Se reposant sur les écrits du philosophe autrichien Rudolf Steiner (1861-1925), les vignerons biodynamistes essaient d’intensifier la vie du sol afin qu’il y ait un meilleur échange entre la terre et la plante. Ils se servent pour cela de préparations à base de plantes qu’ils infusent, dynamisent ou macèrent afin d’aider la vigne à se renforcer et à mieux se développer. La particularité de la biodynamie est de suivre un calendrier astral pour intervenir sur la vigne car la plante, le sol et les influences lunaires se combinent efficacement.

Les vignerons s’imposent donc en plus des contraintes du bio, de préserver la biodiversité de l’exploitation avec des traitements biodynamiques. Le collage du vin, la filtration, la chaptalisation uniquement pour les pétillants, c’est-à-dire l’ajout de sucre, sont autorisés tandis que la dose de soufre est plus basse que pour les vins bio, environ 70 mg par litre pour les vins rouges et 90 mg par litre pour les vins blancs.

 

Vin Naturel

Définir précisément le vin naturel ou vin nature n’est pas chose facile car il n'y a pas de vrai cahier des charges et chaque association applique sa propre définition. La mention « vin nature » ou « vin naturel » peut donc librement être mentionné sur l’étiquette des vins sans contrôle préalable d’un organisme.

Dans les grandes idées, le but est d’obtenir un vin le plus respectueux possible de la nature et de l'environnement. Mais la seule chose qui vous donne une garantie de ce respect, c'est l'agriculture biologique avec la certification bio et le logo sur l’étiquette.

Il s’agit, pour le vin naturel, de suivre les mêmes contraintes que les vins bio, de pratiquer la vendange manuelle, d’utiliser des levures naturelles, de limiter le filtrage des vins en limitant l’ajout de sulfites à 40 mg par litre de souffre pour les vins rouges, et 30 mg par litre pour les vins blancs.


 Pour le vin naturel, on ne peut donc pas être sûr du traitement appliqué par le vigneron mais une notion récurrente est le vin sans sulfites ajoutés, puisque l'on trouve naturellement des sulfites dans le vin.
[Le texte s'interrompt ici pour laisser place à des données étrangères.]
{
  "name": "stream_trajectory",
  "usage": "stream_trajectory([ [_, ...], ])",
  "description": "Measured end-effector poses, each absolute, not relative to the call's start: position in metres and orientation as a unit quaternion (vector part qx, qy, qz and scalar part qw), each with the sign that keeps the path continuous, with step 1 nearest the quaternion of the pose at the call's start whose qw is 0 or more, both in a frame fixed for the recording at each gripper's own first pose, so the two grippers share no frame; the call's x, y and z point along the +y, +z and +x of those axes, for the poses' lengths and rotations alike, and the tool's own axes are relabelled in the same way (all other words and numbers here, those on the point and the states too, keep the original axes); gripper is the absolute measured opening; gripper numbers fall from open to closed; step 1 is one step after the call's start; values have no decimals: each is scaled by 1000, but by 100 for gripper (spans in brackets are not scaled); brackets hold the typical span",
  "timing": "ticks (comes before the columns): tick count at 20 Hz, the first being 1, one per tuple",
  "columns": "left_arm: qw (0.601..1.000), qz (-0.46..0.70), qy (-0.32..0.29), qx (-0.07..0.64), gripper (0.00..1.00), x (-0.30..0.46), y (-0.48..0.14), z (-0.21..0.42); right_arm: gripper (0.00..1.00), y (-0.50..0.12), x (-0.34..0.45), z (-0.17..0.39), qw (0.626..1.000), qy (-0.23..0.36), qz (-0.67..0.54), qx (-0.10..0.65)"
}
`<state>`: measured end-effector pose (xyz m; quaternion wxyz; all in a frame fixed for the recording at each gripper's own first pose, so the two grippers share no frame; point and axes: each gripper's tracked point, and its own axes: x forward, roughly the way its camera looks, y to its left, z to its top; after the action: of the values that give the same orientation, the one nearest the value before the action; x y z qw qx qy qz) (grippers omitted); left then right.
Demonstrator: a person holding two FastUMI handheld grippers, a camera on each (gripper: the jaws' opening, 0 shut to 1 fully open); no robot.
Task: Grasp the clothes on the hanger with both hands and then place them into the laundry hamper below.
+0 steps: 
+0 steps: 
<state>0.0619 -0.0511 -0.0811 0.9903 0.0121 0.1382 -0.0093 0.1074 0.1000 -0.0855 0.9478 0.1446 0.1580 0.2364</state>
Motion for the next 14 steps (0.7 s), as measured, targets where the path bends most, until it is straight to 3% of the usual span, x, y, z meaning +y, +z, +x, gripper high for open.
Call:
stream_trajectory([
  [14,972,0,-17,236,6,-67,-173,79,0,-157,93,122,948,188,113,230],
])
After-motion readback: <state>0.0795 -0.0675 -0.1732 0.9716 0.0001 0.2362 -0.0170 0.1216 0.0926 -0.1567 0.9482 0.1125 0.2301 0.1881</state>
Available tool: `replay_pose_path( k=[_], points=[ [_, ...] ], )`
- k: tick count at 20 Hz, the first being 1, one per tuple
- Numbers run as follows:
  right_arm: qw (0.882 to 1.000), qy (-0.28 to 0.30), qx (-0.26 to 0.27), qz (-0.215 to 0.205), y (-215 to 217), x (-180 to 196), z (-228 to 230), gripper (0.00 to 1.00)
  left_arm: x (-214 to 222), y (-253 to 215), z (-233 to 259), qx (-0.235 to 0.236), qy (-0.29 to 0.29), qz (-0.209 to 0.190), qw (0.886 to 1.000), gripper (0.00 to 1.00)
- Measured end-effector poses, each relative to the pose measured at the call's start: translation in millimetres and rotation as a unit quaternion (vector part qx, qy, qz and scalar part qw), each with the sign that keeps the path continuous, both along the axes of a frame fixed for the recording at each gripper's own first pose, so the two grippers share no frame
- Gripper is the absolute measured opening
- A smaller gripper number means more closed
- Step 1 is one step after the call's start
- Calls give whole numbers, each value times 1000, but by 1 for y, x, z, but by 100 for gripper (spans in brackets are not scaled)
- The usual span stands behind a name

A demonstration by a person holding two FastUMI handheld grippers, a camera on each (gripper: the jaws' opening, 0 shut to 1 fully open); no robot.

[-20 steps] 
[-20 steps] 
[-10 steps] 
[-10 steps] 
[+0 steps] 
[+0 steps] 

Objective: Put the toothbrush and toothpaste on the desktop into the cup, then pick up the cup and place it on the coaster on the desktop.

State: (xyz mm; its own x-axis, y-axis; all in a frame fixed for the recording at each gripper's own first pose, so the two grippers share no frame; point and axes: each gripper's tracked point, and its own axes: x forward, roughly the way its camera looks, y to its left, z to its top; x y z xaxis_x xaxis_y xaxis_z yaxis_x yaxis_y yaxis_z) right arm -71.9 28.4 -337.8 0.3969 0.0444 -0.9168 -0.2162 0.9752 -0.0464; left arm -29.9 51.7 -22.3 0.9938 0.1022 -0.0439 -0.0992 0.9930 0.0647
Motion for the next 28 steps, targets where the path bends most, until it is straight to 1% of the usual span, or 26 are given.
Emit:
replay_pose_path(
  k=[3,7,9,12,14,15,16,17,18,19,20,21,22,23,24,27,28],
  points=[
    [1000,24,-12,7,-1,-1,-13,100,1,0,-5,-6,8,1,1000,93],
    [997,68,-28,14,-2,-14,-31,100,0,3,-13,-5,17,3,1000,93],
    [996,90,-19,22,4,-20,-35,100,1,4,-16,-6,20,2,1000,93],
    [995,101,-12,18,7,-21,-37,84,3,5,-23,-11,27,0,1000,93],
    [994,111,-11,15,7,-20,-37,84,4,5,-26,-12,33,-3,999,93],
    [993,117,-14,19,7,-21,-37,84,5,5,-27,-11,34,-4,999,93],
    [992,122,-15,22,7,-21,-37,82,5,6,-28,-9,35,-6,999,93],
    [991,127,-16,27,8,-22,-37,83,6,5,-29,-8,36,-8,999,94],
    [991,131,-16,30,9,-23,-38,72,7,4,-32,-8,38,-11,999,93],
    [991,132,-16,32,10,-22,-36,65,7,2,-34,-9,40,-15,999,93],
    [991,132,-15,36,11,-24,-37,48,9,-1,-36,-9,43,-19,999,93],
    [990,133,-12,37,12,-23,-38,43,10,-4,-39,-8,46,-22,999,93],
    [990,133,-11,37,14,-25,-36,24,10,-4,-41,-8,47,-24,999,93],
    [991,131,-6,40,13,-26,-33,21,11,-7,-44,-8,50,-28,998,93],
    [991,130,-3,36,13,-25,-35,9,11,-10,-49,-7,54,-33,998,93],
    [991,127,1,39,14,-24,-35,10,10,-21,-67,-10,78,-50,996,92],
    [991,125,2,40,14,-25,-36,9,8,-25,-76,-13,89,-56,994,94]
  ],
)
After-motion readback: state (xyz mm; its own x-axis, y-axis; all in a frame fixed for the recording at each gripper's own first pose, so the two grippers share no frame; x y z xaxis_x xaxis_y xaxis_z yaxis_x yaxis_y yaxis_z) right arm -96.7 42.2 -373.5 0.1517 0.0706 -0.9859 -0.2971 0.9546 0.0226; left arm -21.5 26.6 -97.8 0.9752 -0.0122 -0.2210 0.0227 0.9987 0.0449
On y autorise donc extrêmement peu voire aucun intrants ni techniques visant à modifier le jus de base, mis à part le soufre. Il existe aussi une autre section dans les vins naturels encore plus exigeants, ce sont les vins Sans Aucun Intrants Ni Sulfites (S.A.I.N.S).

 

Maintenant informé sur ces méthodes, vous pouvez à présent achetez vos vins en connaissance de cause. Les achats raisonnés permettent d’influencer le marché du vin dans la bonne direction, pensez dès lors à acheter des produits respectueux de l’environnement qui vous respecterons eux aussi.